An exact copy of the listing below is the answer, with the pictures removed.

◆ **INFORMATION SUPPLIED**:
--
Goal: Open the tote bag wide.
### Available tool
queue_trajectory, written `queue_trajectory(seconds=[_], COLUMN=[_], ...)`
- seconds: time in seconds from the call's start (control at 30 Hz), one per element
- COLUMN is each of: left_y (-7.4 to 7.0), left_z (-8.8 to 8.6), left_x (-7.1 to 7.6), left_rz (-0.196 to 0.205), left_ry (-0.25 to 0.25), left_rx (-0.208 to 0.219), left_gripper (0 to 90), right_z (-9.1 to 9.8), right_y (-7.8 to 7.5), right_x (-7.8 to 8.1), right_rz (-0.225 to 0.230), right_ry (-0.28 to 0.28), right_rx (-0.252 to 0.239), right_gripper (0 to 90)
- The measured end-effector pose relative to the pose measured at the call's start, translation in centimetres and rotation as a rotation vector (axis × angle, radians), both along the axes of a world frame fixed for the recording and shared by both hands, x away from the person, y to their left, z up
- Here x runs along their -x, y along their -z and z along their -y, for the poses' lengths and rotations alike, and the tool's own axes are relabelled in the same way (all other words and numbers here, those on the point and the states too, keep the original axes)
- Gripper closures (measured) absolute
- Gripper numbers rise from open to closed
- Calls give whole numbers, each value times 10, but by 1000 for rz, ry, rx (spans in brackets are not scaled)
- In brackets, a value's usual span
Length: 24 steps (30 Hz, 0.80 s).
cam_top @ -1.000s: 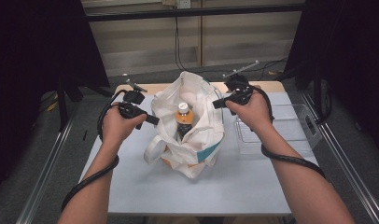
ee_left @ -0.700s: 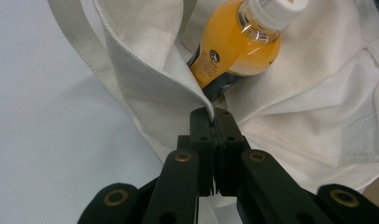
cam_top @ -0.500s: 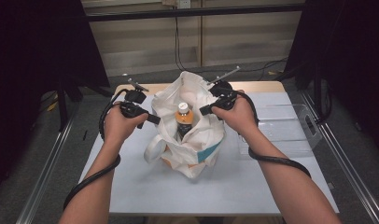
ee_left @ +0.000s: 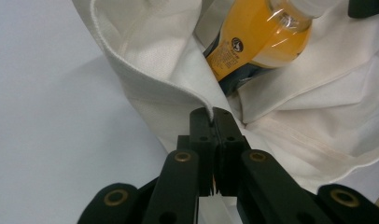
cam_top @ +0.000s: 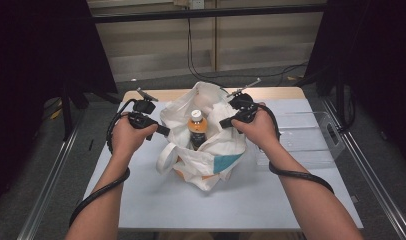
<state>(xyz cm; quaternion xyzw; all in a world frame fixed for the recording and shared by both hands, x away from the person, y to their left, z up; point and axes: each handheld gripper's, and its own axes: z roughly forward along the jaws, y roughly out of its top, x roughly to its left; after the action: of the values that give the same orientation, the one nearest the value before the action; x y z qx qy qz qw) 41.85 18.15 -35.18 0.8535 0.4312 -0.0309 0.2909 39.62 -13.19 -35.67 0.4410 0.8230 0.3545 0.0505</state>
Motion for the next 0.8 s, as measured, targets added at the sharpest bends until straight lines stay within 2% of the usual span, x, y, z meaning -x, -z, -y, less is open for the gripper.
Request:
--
◆ **RESPONSE AREA**:
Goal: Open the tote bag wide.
### Available tool
queue_trajectory, written `queue_trajectory(seconds=[_], COLUMN=[_], ...)`
- seconds: time in seconds from the call's start (control at 30 Hz), one per element
- COLUMN is each of: left_y (-7.4 to 7.0), left_z (-8.8 to 8.6), left_x (-7.1 to 7.6), left_rz (-0.196 to 0.205), left_ry (-0.25 to 0.25), left_rx (-0.208 to 0.219), left_gripper (0 to 90), right_z (-9.1 to 9.8), right_y (-7.8 to 7.5), right_x (-7.8 to 8.1), right_rz (-0.225 to 0.230), right_ry (-0.28 to 0.28), right_rx (-0.252 to 0.239), right_gripper (0 to 90)
- The measured end-effector pose relative to the pose measured at the call's start, translation in centimetres and rotation as a rotation vector (axis × angle, radians), both along the axes of a world frame fixed for the recording and shared by both hands, x away from the person, y to their left, z up
- Here x runs along their -x, y along their -z and z along their -y, for the poses' lengths and rotations alike, and the tool's own axes are relabelled in the same way (all other words and numbers here, those on the point and the states too, keep the original axes)
- Gripper closures (measured) absolute
- Gripper numbers rise from open to closed
- Calls give whole numbers, each value times 10, but by 1000 for rz, ry, rx (spans in brackets are not scaled)
- In brackets, a value's usual span
Length: 24 steps (30 Hz, 0.80 s).
cam_top @ -1.000s: 
ee_left @ -0.700s: 
cam_top @ -0.500s: 
ee_left @ +0.000s: 
cam_top @ +0.000s: 
<state>(xyz cm; quaternion xyzw; all in a world frame fixed for the recording and shared by both hands, x away from the person, y to their left, z up; point and axes: each handheld gripper's, and its own axes: z roughly forward along the jaws, y roughly out of its top, x roughly to its left; after the action: of the values that give the same orientation, the one nearest the value before the action; x y z qx qy qz qw) 41.85 18.15 -35.18 0.8535 0.4312 -0.0309 0.2909 39.62 -13.19 -35.67 0.4410 0.8230 0.3545 0.0505</state>
Motion for the next 0.8 s, as measured, targets added at the sharpest bends until straight lines stay within 2% of the usual span, x, y, z meaning -x, -z, -y, less is open for the gripper.
Request:

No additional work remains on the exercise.